▶ WHAT THE TASK ASKS
Only the words of the entries are wanted, repeated exactly and without images.

▶ EXERCISE INPUT
:::::
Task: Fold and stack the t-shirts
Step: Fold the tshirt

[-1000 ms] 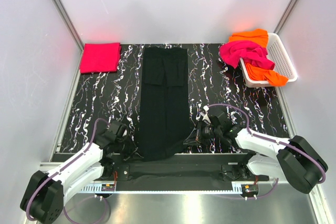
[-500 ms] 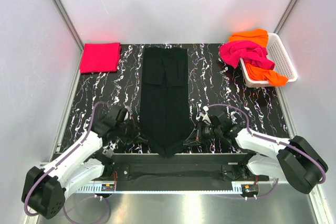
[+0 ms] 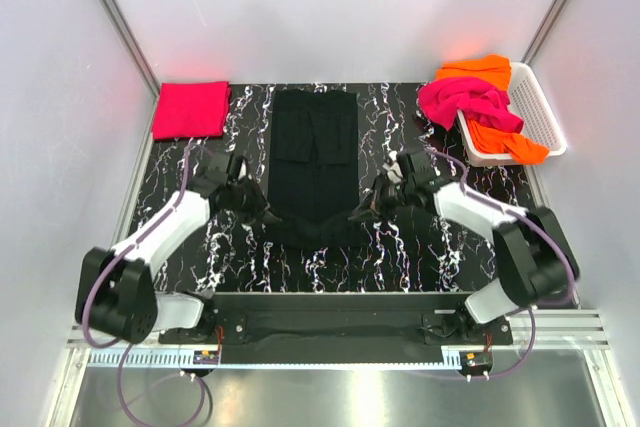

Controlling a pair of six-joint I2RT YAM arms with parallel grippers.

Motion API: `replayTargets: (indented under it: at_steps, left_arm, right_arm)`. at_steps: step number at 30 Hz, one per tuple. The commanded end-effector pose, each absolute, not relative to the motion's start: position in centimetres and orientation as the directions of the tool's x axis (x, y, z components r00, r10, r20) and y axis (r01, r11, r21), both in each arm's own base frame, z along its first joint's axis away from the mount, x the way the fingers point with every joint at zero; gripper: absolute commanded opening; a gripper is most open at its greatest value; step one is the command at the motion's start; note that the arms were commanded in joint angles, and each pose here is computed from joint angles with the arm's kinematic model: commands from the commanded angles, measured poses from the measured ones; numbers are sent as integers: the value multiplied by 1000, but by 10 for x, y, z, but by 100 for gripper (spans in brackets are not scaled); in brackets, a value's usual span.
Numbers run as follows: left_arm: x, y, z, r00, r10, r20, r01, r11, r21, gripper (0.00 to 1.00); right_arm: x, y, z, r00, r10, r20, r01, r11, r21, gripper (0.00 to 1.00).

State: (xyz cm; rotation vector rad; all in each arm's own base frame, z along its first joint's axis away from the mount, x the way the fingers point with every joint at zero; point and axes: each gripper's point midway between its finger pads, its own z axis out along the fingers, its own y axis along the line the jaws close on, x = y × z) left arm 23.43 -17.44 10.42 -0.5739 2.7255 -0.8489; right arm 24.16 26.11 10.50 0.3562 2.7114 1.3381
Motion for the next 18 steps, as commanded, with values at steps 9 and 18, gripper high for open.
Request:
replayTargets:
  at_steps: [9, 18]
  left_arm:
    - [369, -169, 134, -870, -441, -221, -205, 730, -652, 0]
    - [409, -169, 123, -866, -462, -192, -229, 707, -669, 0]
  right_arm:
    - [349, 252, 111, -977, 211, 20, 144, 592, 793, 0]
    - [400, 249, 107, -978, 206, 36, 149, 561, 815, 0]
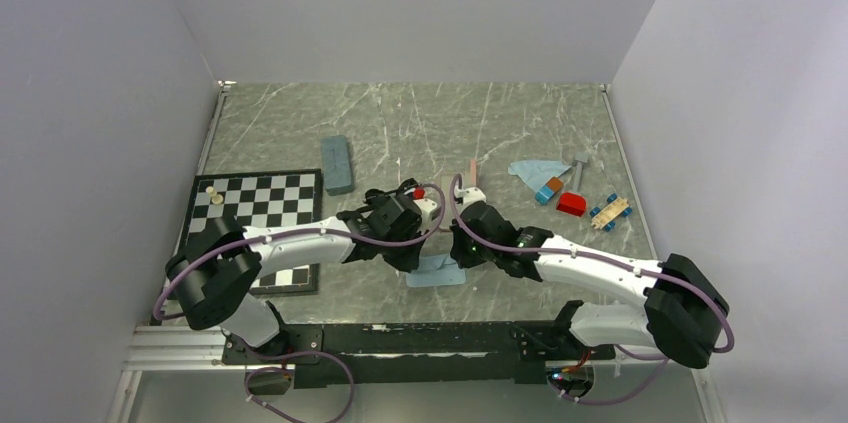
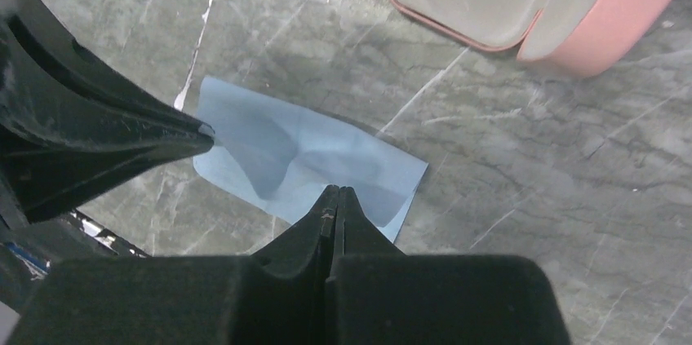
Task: Organize the sunglasses
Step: Fold the glasses cleaning cloth at the center of the board.
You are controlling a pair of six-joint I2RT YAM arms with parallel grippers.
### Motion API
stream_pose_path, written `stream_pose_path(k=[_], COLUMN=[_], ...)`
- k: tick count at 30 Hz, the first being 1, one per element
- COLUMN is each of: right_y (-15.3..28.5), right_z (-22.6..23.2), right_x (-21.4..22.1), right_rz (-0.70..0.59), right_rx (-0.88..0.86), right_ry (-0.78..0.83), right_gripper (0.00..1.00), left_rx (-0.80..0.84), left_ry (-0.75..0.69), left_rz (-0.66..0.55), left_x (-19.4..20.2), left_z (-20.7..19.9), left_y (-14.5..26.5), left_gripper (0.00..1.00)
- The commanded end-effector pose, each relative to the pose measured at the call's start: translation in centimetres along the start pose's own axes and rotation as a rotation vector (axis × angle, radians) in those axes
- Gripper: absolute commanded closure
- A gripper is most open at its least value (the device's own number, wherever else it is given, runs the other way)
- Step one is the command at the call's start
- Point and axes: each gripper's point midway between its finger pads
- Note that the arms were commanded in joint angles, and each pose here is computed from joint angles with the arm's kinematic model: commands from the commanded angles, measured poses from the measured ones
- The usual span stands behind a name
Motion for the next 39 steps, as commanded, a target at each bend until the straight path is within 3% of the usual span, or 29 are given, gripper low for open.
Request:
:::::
▶ ANSWER BELOW
Task: Fold and stack the t-shirts
Step: Fold the tshirt

[-1000 ms] 
[-500 ms] 
[+0 ms] 

Controlling a pair of six-joint I2RT YAM arms with parallel grippers.

Motion API: `replayTargets: (indented under it: at_steps, left_arm, right_arm)`. at_steps: step number at 30 Hz, one per tuple. The commanded end-effector pose, each absolute, not relative to the motion's start: position in centimetres and orientation as the directions of the tool's x axis (x, y, z components r00, r10, r20) and y axis (r01, r11, r21), both in each arm's own base frame, z along its first joint's axis away from the mount, x the way the fingers point with every joint at zero; gripper: absolute commanded opening; a gripper is most open at its greatest value; step one is the command at the motion's start; note that the arms were commanded in joint angles, and each pose here is computed from joint angles with the arm's kinematic model: commands from the commanded angles, measured poses from the measured ones; numbers are sent as integers: the value multiplied by 1000, but by 10 for x, y, z, but by 100 for gripper (spans in brackets are not scaled); in brackets, a value's usual span.
Numbers run as follows: left_arm: x, y, z, r00, r10, r20, r01, r11, r21, gripper (0.00 to 1.00); right_arm: x, y, z, r00, r10, r20, r01, r11, r21, gripper (0.00 to 1.00).

State: (xyz cm; rotation vector rad; all in each arm's own base frame, z along its first joint's axis away from the mount, x the way the fingers point with every joint at zero; point and axes: each gripper's point midway between its finger pads, its own z axis out along the fingers, its own y axis along the line the jaws close on, x = y × z) left arm 23.43 -17.44 10.42 -0.5739 2.7255 -0.8489; right arm 24.16 26.11 10.50 0.3562 2.7114 1.3381
Motion for the next 18 steps, as commanded, with values at steps 9 and 18, gripper high for open.
Request:
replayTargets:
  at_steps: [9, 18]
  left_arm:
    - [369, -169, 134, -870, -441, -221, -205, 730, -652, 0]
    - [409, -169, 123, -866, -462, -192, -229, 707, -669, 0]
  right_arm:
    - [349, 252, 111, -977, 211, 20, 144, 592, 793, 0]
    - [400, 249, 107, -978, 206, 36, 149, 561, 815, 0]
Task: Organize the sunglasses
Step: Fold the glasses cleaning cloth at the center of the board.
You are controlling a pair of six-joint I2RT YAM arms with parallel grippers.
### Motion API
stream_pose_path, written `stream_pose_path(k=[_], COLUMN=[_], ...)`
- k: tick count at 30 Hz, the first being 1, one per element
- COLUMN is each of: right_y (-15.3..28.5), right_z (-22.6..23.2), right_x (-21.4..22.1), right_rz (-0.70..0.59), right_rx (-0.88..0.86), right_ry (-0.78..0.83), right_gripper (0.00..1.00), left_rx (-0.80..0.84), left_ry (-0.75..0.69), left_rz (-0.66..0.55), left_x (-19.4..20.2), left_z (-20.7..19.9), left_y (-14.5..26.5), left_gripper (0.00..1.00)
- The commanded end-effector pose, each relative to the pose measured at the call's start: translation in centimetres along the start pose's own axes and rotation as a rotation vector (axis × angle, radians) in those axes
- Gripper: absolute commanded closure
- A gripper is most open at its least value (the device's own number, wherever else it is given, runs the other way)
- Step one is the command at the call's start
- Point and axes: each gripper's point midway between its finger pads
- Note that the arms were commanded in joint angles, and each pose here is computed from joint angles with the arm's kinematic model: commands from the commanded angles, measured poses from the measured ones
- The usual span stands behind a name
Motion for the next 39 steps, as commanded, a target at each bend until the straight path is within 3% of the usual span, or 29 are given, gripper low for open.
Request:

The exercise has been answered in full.